Governing Mayor of Berlin
- In office 11 December 2014 – 21 December 2021
- Deputy: Frank Henkel Dilek Kalayci Ramona Pop Klaus Lederer
- Preceded by: Klaus Wowereit
- Succeeded by: Franziska Giffey

President of the German Bundesrat
- In office 1 November 2017 – 31 October 2018
- First Vice President: Malu Dreyer
- Preceded by: Malu Dreyer
- Succeeded by: Daniel Günther

Leader of the Social Democratic Party in Berlin
- In office 30 April 2016 – 28 November 2020
- Preceded by: Jan Stöß
- Succeeded by: Franziska Giffey Raed Saleh
- In office 7 April 2004 – 9 June 2012
- Preceded by: Peter Strieder
- Succeeded by: Jan Stöß

Deputy Governing Mayor of Berlin
- In office 11 December 2011 – 14 December 2014
- Governing Mayor: Klaus Wowereit
- Preceded by: Ingeborg Junge-Reyer
- Succeeded by: Dilek Kalayci

Senator for Urban Development and Environment of Berlin
- In office 11 December 2011 – 14 December 2014
- Governing Mayor: Klaus Wowereit
- Preceded by: Ingeborg Junge-Reyer
- Succeeded by: Andreas Geisel

Leader of the Social Democratic Party in the Abgeordnetenhaus of Berlin
- In office 16 June 2001 – 1 December 2011
- Preceded by: Klaus Wowereit
- Succeeded by: Raed Saleh

Member of the Bundestag; for Berlin-Charlottenburg-Wilmersdorf;
- In office 26 October 2021 – 25 March 2025
- Preceded by: Klaus-Dieter Gröhler
- Succeeded by: Lukas Krieger

Member of the Bundesrat for Berlin
- In office 16 December 2014 – 26 October 2021
- Preceded by: Klaus Wowereit
- Succeeded by: Vacant

Member of the; Berlin House of Representatives;
- In office 2 February 1996 – 4 November 2021
- Preceded by: Lore Maria Peschel-Gutzeit
- Succeeded by: Aferdita Suka
- Constituency: Tempelhof (1996–2001) Tempelhof-Schöneberg 4 (2001–2021)

Personal details
- Born: Rainer Michael Müller 9 December 1964 (age 61) West Berlin, West Germany
- Party: Social Democratic (since 1981)
- Spouse: Claudia Müller ​ ​(m. 1993; div. 2019)​
- Children: 2

= Michael Müller (politician, born 1964) =

German politician

Rainer Michael Müller (born 9 December 1964) is a German politician of the Social Democratic Party (SPD) who served as Governing Mayor of Berlin from 2014 to 2021. He served as a member of the German Bundestag from 2021 to 2025, representing the Berlin-Charlottenburg-Wilmersdorf district.
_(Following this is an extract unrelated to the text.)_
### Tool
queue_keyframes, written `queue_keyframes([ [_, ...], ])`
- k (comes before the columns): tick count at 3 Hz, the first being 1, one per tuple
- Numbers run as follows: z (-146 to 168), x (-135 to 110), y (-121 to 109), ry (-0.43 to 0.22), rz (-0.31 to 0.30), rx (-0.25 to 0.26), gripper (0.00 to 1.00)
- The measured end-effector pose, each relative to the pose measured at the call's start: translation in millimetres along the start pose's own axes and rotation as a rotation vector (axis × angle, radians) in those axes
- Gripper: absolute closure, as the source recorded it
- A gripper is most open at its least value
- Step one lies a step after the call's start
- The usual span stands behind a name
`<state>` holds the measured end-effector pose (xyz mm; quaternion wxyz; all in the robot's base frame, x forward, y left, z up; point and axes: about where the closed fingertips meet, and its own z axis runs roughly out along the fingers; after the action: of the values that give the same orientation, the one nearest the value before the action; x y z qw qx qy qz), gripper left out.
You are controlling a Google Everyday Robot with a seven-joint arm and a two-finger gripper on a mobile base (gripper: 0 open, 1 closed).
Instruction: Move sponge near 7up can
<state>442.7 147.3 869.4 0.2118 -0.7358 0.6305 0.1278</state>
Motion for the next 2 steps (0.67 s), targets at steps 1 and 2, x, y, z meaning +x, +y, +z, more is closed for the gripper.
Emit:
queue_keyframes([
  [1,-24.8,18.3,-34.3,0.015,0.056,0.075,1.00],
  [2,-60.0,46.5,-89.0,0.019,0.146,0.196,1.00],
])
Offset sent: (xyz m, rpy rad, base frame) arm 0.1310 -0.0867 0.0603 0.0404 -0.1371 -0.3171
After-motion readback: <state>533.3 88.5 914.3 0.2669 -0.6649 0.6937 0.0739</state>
He was also President of the Bundesrat from November 2017 until October 2018, which made him deputy to the President of Germany.

==Political career==
===State politics===
Müller was elected to the Berlin House of Representatives in 1996 and has been a member ever since. On 16 June 2001, he took over leadership of the SPD Group in the House of Representatives from Klaus Wowereit who had been elected Governing Mayor of Berlin. After the resignation of Peter Strieder in April 2004, Müller ran for the Berlin SPD State Party Leadership and won, remaining the Leader of Berlin SPD until he lost his re-election bid against Jan Stöß in June 2012.

Following the 2011 state elections in Berlin, Müller was senator for urban development and the environment from 1 December 2011 to 11 December 2014. One of his most extensive projects, which planned to build business space and apartments on the grounds of the former Tempelhof Airport, was rejected in 2014 by a clear majority of Berlin citizens in a referendum.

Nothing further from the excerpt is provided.